Hay dos tipos de lectores -dice Althusser refiriéndose a la dificultad de leer El Capital (1)-, los que tienen experiencia directa de la explotación capitalista y los que no, pero viven también bajo la ideología dominante; los primeros no tienen dificultad en entender, pues habla de su vida concreta, al contrario que los segundos.

El propio autor, en la obra a la que dedicó su vida, dice: «a este texto no se le podrá acusar de ser difícilmente comprensible. Confío en que sus lectores serán personas deseosas de aprender algo nuevo y, por tanto, también de pensar por su propia cuenta» (2).

Los trabajadores conscientes no son idiotas, mucho menos en el sentido etimológico del término, esto es, aquel que se preocupa sólo de sus asuntos particulares. Saben que sus problemas son los problemas de los de su clase, más allá de gremios o diferencias generacionales, incluso nacionalidades.

Esa es precisamente la clave de ese «despertar» que se experimenta intelectualmente al leer textos marxistas: una visión del mundo desde la perspectiva del materialismo histórico. La claridad de entender las sociedades desde su entraña económica y la pertenencia a una u otra clase social.

Sólo un idiota -el que ve sus propios intereses y no los comunes-, que se crea con el riñón bien cubierto, puede sentirse identificado cuando se le diga que, por decreto, «se ha puesto fin a la precariedad».

Sólo quien desee reconfortarse con mentiras piadosas, como el creyente opulento que alivia su remordimiento con caridad, puede creer que «las ciudades están libres de desahucios». O sólo quien sepa que nunca va necesitar ayuda puede considerar que, en plena crisis capitalista, nos protege un «escudo social».
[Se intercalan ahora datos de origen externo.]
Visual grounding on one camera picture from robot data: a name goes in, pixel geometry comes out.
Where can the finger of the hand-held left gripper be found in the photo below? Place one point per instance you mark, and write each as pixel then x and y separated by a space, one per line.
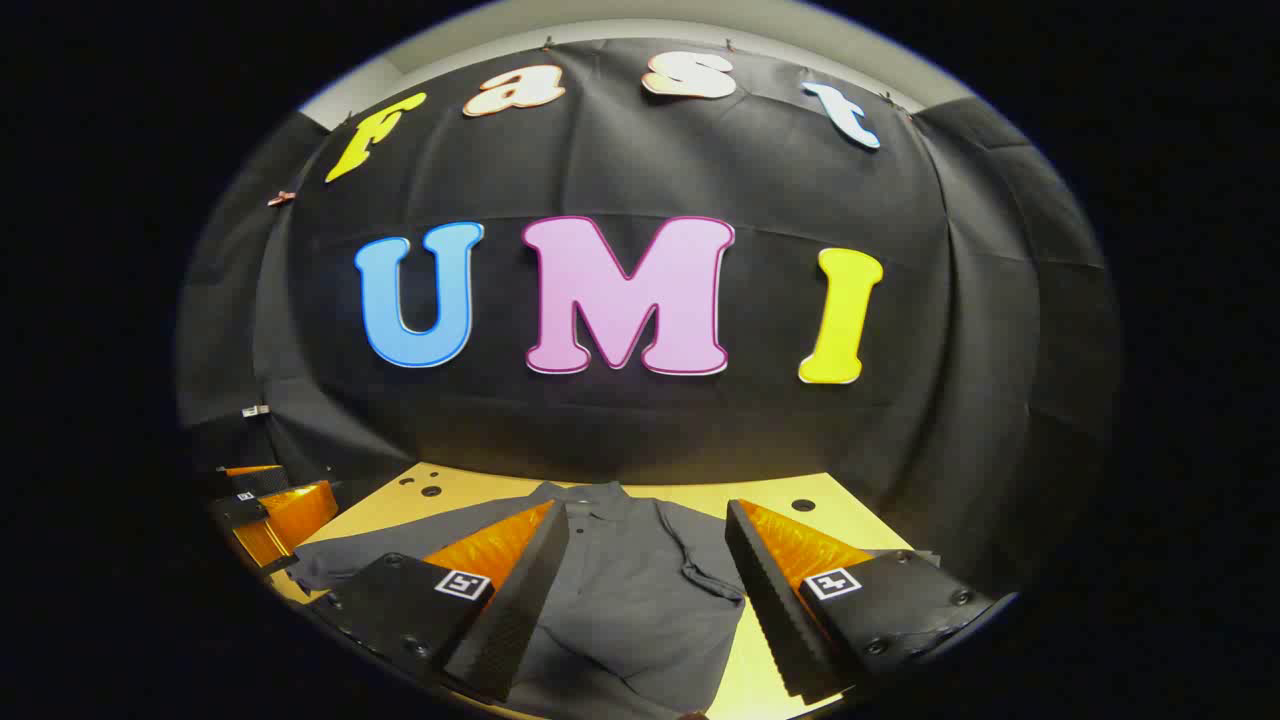
pixel 300 515
pixel 262 483

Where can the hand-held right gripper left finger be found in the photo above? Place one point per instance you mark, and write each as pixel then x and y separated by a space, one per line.
pixel 520 610

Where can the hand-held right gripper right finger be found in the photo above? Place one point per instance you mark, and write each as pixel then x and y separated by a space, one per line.
pixel 775 610

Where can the grey polo shirt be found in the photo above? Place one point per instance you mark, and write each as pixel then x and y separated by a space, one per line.
pixel 640 600

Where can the black backdrop cloth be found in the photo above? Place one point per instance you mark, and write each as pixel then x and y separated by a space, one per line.
pixel 700 430

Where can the small copper cloth clip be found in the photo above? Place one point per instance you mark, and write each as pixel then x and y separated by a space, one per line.
pixel 282 197

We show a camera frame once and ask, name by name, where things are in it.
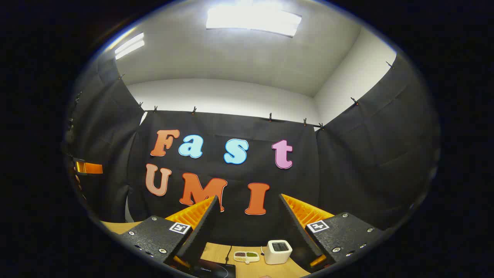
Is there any narrow ceiling light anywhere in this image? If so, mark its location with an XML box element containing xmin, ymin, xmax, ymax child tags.
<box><xmin>115</xmin><ymin>32</ymin><xmax>145</xmax><ymax>60</ymax></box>

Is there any black backdrop cloth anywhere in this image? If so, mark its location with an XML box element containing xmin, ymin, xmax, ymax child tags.
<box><xmin>64</xmin><ymin>50</ymin><xmax>442</xmax><ymax>247</ymax></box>

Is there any white toaster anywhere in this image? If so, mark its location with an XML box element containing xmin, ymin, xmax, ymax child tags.
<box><xmin>264</xmin><ymin>240</ymin><xmax>293</xmax><ymax>265</ymax></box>

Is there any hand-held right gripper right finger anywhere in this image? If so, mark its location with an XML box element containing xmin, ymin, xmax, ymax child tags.
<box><xmin>278</xmin><ymin>193</ymin><xmax>384</xmax><ymax>273</ymax></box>

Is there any black induction cooktop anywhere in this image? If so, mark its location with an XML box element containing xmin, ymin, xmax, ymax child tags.
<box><xmin>191</xmin><ymin>259</ymin><xmax>237</xmax><ymax>278</ymax></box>

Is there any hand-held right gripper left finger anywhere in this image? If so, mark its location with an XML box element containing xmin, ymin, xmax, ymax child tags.
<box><xmin>115</xmin><ymin>195</ymin><xmax>221</xmax><ymax>270</ymax></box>

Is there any large rectangular ceiling light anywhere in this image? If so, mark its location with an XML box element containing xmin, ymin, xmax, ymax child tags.
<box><xmin>206</xmin><ymin>4</ymin><xmax>302</xmax><ymax>38</ymax></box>

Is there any small white bean tray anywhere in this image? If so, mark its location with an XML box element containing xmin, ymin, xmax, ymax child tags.
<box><xmin>233</xmin><ymin>251</ymin><xmax>260</xmax><ymax>264</ymax></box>

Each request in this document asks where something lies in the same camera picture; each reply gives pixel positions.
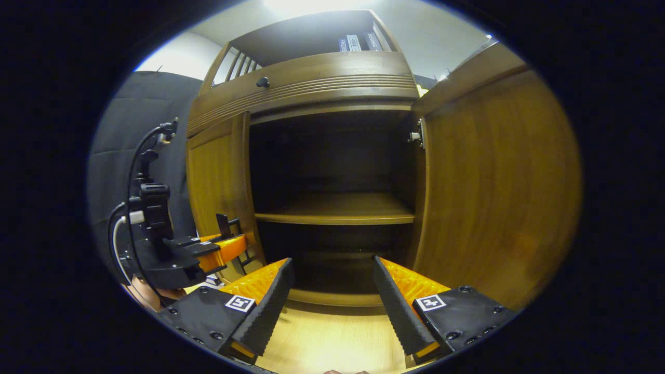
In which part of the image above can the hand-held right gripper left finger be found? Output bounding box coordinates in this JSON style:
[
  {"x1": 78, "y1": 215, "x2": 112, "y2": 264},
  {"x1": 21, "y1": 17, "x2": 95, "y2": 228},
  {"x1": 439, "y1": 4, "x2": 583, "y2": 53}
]
[{"x1": 157, "y1": 258, "x2": 295, "y2": 365}]

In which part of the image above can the black backdrop cloth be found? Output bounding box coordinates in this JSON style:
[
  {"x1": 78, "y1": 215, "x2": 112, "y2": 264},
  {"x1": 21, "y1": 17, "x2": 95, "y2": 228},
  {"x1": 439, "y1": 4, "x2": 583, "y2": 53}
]
[
  {"x1": 414, "y1": 74, "x2": 448, "y2": 92},
  {"x1": 87, "y1": 71, "x2": 205, "y2": 271}
]

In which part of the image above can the black door handle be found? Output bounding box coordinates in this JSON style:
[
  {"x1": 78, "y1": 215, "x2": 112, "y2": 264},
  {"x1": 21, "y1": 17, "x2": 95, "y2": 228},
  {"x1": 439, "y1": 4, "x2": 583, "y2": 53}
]
[{"x1": 216, "y1": 212, "x2": 243, "y2": 241}]

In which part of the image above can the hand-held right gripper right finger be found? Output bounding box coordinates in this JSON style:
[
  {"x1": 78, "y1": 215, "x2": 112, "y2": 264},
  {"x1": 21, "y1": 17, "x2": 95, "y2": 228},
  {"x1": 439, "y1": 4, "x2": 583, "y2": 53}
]
[{"x1": 372, "y1": 256, "x2": 518, "y2": 367}]

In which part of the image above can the metal door hinge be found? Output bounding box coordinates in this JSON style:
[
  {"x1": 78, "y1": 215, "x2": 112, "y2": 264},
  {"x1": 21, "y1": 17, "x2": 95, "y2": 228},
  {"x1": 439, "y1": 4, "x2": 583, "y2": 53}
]
[{"x1": 407, "y1": 118, "x2": 426, "y2": 151}]

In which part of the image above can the wide wooden cabinet door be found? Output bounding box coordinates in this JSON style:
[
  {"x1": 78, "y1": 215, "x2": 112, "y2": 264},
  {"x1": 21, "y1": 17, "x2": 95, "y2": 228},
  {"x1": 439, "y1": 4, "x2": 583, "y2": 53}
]
[{"x1": 412, "y1": 41, "x2": 583, "y2": 313}]

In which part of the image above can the white cable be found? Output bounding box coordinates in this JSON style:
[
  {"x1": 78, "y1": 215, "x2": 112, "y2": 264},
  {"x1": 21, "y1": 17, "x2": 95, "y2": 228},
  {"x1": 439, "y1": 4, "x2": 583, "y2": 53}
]
[{"x1": 111, "y1": 212, "x2": 146, "y2": 287}]

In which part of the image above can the bright ceiling lamp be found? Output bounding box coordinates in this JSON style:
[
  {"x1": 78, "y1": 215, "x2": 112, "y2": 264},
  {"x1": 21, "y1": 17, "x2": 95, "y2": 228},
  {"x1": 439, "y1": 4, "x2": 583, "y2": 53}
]
[{"x1": 264, "y1": 0, "x2": 376, "y2": 17}]

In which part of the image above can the wooden inner cabinet shelf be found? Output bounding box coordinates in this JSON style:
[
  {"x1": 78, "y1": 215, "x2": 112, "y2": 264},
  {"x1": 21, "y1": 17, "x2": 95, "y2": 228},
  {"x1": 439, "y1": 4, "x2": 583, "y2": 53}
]
[{"x1": 254, "y1": 193, "x2": 416, "y2": 226}]

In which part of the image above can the wooden double-door shoe cabinet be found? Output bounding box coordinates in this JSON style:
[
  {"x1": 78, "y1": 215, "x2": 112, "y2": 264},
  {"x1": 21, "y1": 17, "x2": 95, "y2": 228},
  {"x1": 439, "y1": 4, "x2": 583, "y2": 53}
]
[{"x1": 185, "y1": 9, "x2": 583, "y2": 313}]

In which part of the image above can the black cable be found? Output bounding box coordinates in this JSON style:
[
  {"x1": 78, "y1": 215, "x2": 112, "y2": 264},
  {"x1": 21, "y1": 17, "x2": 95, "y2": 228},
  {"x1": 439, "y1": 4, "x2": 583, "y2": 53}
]
[{"x1": 126, "y1": 118, "x2": 179, "y2": 308}]

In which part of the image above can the narrow wooden cabinet door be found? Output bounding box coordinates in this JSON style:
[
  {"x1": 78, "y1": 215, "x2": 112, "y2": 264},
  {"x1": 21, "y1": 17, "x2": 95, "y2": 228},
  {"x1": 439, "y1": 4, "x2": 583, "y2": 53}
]
[{"x1": 186, "y1": 111, "x2": 267, "y2": 284}]

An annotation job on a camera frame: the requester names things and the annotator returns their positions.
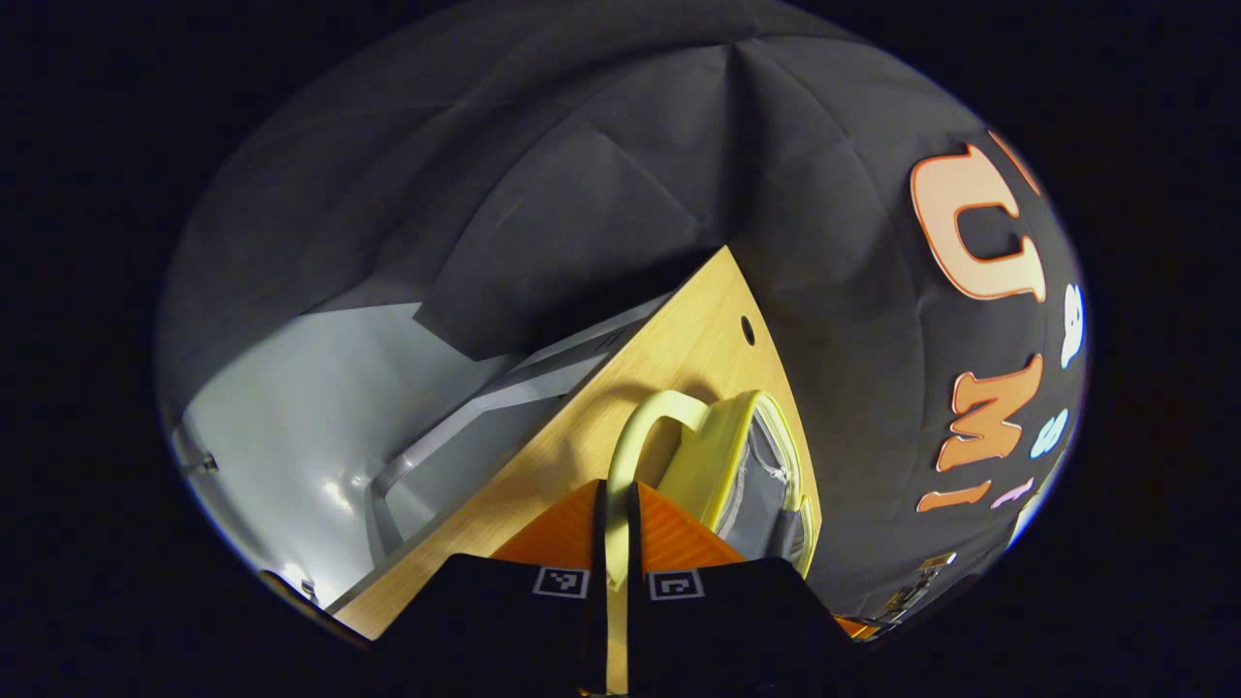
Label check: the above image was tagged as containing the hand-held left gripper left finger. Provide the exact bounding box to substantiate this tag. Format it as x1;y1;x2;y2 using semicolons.
373;478;608;698

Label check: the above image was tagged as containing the grey metal table frame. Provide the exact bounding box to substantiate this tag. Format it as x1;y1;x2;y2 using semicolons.
366;291;680;573

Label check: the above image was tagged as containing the pale yellow suitcase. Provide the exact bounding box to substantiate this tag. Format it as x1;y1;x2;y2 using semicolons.
606;390;820;694

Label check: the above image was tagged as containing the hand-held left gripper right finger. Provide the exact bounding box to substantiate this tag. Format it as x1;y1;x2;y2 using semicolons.
625;482;864;698

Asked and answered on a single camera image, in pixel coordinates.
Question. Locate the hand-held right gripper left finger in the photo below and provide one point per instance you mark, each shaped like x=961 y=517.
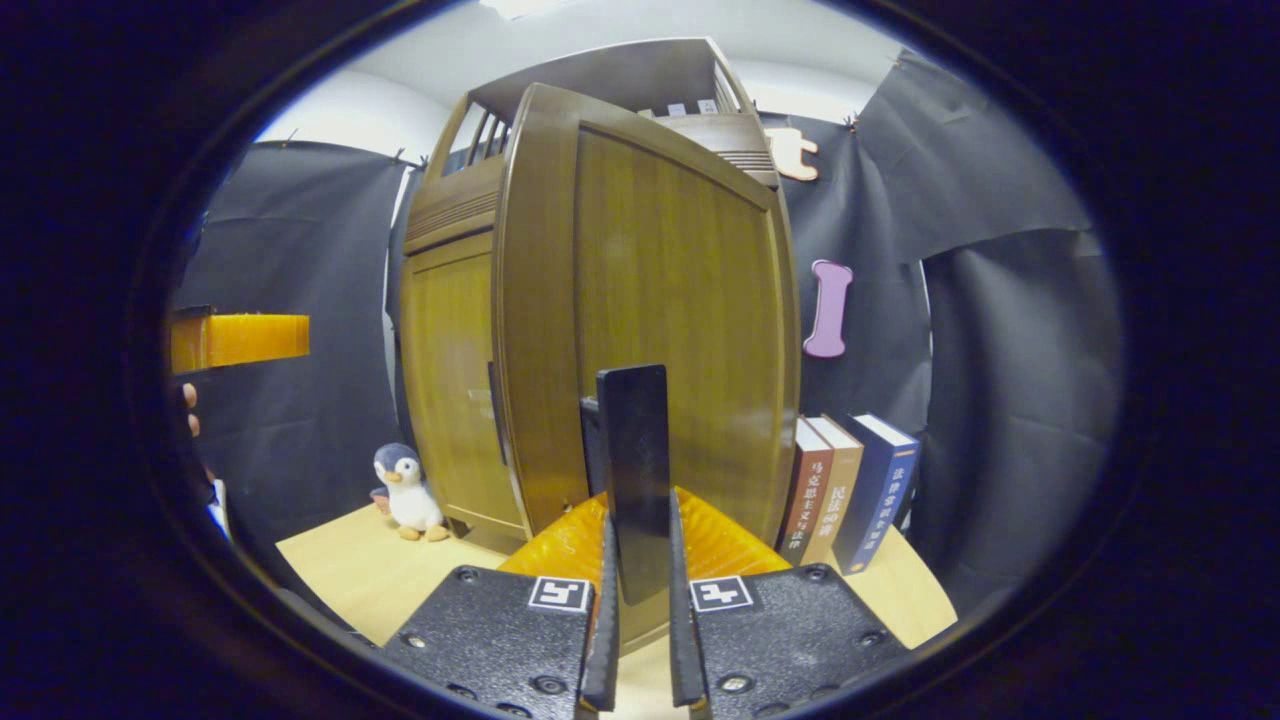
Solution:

Estos fetiches (precariedad, escudo social, mejorar la vida de la gente) suenan como palabrería vana para quien tiene, al menos, alguna idea sobre la existencia de un ejército de reserva de desempleados o sobre la relación necesariamente inversa entre la pobreza y la ganancia de los que poseen los medios de producción.

Otro clásico al que deberíamos acudir como a agua de la fuente en este desierto, escribió: «para Hegel no todo lo que existe es real por el solo hecho de existir. El atributo de la realidad sólo corresponde a lo que, además de existir, es necesario (la realidad, al desplegarse, se revela como necesidad), por eso Hegel no reconoce ni mucho menos como real, por el hecho de dictarse, una medida cualquiera de gobierno» (3).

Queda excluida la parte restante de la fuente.